Его… партнёр пытается заткнуть ему рот, но тот словно ничего не слышит, отталкивает его и делает шаг в мою сторону.
– На ней живого места не было, что ты с ней сделал, скотина?! – орёт, вперёд рвётся, но Сабуров удерживает. – Она ребёнок ещё, совесть не мучает? Шлюхи надоели, так на детей потянуло?
– Во-первых, ей на тот момент уже восемнадцать исполнилось, а во-вторых, я не делал с ней ничего из того, что ей не понравилось, – говорю чистую правду.
– Козёл! Придурок! – не унимается парень.
– И монстра из меня делать не надо, домой я её привёз на своих двоих, и всё с ней было в порядке, – не обращаю внимание на него. – Ну разве что немного растрёпанная после бурной ночи…
– Я тебя прикончу! – рычит Ковалёв и вырывается из рук Сабурова.
Поднимаю руку и стреляю в потолок, Артур застывает на месте и бледнеет на глазах, а вместе с ним и Сабуров, что облегчённо выдыхает, когда понимает, что выстрел был в воздух.
– Я оставляю тебя в живых по своим причинам, – говорю я. – Но запомни: мы ещё встретимся!

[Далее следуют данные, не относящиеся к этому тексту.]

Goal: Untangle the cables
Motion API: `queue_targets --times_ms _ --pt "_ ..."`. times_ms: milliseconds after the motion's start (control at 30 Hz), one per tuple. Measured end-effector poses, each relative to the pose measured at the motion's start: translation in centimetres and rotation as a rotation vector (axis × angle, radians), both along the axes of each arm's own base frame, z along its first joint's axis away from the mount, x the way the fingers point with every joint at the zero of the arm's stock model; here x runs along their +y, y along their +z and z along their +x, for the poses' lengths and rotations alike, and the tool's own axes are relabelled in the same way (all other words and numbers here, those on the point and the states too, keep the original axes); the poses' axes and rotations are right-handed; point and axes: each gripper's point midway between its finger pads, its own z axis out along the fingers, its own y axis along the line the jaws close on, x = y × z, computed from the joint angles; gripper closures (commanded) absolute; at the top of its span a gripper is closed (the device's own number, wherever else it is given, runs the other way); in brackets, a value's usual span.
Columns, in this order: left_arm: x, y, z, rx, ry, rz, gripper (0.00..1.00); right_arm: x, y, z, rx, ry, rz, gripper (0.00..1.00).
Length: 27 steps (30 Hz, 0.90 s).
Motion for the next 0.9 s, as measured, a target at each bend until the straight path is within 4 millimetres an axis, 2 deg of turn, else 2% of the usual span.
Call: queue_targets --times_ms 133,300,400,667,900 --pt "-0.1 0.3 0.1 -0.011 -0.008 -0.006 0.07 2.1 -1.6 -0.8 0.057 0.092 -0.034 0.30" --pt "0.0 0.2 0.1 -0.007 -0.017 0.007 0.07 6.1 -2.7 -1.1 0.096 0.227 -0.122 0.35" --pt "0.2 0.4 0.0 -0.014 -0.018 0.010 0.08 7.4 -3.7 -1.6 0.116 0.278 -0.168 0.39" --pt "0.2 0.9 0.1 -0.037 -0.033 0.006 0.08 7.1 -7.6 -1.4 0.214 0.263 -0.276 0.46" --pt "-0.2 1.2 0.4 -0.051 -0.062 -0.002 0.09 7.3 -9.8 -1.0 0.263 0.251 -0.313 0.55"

– Никто не сказал, что ты просто так уйдёшь, – фыркает Сабуров.
– Пусть свалит, – шепчет Артур. – Анну ему всё равно не найти, а нам говорить больше не о чём.
– Арт?
– Оставь, его жизнь и так наказала уже, – разворачивается и направляется на выход.

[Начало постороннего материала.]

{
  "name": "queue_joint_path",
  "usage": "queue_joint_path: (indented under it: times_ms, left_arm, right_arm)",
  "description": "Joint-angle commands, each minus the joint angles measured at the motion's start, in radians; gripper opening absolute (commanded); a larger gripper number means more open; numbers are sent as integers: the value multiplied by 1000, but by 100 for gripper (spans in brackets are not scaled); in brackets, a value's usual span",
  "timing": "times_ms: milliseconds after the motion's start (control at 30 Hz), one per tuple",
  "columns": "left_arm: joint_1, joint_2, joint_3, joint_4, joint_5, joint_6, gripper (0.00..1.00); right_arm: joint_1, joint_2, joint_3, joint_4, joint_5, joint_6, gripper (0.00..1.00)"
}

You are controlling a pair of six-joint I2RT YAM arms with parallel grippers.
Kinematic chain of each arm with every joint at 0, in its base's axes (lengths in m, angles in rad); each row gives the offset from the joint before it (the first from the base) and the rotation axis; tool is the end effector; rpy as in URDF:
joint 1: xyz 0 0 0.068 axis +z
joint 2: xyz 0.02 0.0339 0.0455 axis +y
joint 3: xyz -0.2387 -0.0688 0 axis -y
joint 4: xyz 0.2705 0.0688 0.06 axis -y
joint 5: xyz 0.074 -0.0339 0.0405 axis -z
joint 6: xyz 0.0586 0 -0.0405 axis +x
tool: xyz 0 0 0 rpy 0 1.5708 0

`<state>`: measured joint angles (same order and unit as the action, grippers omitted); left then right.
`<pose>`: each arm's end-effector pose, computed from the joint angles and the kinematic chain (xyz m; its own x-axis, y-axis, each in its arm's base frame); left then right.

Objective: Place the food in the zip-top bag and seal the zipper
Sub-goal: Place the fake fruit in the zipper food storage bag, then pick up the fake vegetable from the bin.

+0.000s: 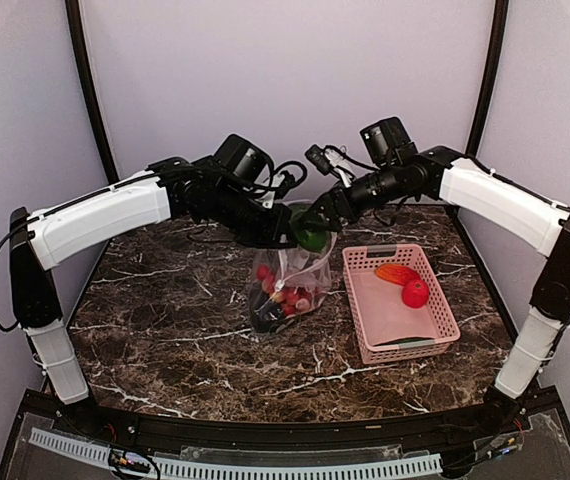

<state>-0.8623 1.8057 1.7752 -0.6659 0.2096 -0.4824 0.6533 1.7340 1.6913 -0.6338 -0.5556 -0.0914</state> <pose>0.2826 -0.3485 0.3131 -0.7625 0.1925 -0.6177 0.5563 0.6824 -0.4741 0.3212 0.2848 0.3199 -0.4181 -0.4177 -0.8067 -0.8848 0.3881 0.2577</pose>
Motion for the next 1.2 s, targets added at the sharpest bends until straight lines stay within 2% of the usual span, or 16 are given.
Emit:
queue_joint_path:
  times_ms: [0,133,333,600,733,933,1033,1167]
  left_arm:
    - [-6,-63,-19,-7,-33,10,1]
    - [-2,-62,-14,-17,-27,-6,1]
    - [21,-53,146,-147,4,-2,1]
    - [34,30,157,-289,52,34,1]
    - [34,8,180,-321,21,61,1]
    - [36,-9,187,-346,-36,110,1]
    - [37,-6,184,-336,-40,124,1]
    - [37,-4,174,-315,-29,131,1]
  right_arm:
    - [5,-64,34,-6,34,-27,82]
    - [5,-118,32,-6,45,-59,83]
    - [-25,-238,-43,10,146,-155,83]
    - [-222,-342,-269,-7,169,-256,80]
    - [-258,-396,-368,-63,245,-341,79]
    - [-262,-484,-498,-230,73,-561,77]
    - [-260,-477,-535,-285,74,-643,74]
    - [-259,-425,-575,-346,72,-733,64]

– Увижу тебя ближе, чем на пять километров от Артура или его сестры, – шипит на меня Сабуров. – Сделаю из тебя маринованный овощ, и будешь ходить под себя всю оставшуюся жизнь.
Меня пробирает на смех, но это скорее нервное. Не сомневаюсь, что этот в силах воплотить в жизнь свои угрозы, о нём я ничего хорошего не слышал. Но и я в долгу не останусь, если он посмеет меня тронуть. А вот слушать его я не собираюсь, мне нужна Анна, и я её найду. А судя по входящему звонку на мой телефон, я уже нашёл.

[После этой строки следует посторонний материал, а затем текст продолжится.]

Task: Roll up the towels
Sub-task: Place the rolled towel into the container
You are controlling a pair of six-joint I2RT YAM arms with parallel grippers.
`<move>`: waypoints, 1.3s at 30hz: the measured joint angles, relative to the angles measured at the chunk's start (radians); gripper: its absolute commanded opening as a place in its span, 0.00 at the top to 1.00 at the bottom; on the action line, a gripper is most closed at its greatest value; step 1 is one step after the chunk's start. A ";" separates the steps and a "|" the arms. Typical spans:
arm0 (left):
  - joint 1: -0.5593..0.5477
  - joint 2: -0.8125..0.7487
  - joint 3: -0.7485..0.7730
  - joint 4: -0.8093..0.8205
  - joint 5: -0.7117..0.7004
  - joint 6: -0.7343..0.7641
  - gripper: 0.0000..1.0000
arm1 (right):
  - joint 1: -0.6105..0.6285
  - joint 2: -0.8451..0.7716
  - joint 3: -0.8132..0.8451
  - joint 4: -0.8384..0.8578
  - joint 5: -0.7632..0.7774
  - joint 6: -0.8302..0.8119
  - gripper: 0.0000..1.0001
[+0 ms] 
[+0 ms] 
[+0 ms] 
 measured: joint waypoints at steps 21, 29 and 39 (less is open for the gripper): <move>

Время остановилось, когда к сообщению с координатами места нахождения Анны была прикреплена фотография. Не сразу понял, что на изображении, и кто вообще эта женщина с огромным животом. А потом вгляделся и завис, выпал из реальности.
Она беременна.
Не знаю почему, но я уверен, что она носит моего ребёнка, и это меняет всё. Никогда не видел себя в роли отца, но, взглянув на фото, почувствовал незнакомое тепло в груди, желание сорваться с места и в сию же минуту поехать к ней.
Но что-то останавливает.
Я искал её, чтобы извиниться, и что теперь?! Просить прощение, однозначно, нужно, и она наверняка простит. Ребёнку нужен отец, даже такой непутёвый, как я. А я готов измениться, я уже изменился.
– Филипп Антонович, – зовёт кто-то, и я возвращаюсь в реальность.
Я ведь так и стою в комнате с обшарпанными стенами и телефоном в руках, где на весь экран фотография Анны. Она стала ещё красивее, волосы длиннее и румянец на щеках ей идёт больше, чем слёзы.
– У нас раненные и трупы, – ставит в известность человек отца.